(DATA SEGMENT)
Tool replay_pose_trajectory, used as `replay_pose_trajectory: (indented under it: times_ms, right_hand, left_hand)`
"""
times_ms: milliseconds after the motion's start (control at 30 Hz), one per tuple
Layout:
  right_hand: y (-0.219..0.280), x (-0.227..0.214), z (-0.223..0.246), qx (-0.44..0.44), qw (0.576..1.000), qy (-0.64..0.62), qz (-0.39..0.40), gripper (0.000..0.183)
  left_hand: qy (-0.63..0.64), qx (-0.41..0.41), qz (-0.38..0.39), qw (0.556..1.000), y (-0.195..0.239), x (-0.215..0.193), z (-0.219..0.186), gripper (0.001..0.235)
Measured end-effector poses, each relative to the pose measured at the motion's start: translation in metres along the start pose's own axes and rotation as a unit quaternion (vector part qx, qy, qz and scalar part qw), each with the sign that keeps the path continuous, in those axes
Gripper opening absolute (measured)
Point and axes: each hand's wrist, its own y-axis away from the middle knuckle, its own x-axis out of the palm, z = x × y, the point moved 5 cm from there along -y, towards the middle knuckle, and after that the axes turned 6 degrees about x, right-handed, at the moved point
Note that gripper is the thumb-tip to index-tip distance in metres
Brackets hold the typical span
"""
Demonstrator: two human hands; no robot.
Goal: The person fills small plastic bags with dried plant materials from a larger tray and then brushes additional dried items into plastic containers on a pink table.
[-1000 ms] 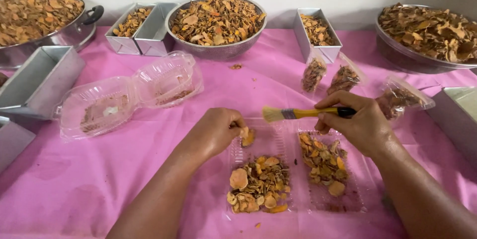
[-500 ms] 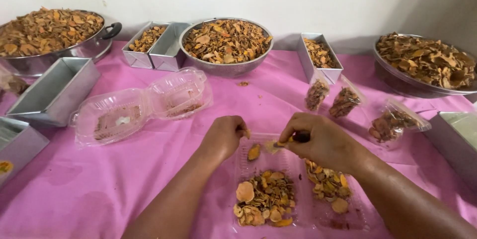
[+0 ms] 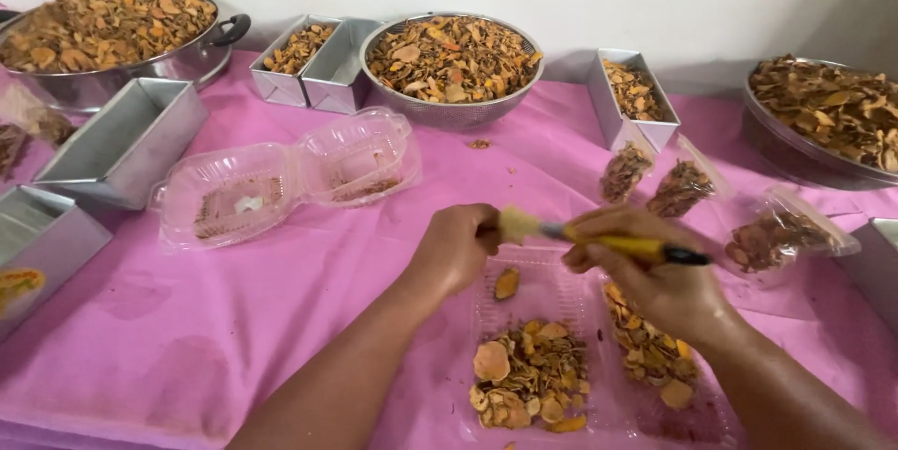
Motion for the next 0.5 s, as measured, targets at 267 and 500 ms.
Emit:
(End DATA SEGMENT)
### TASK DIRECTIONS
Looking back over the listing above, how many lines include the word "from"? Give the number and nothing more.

### SOLUTION FOR THIS PROBLEM
2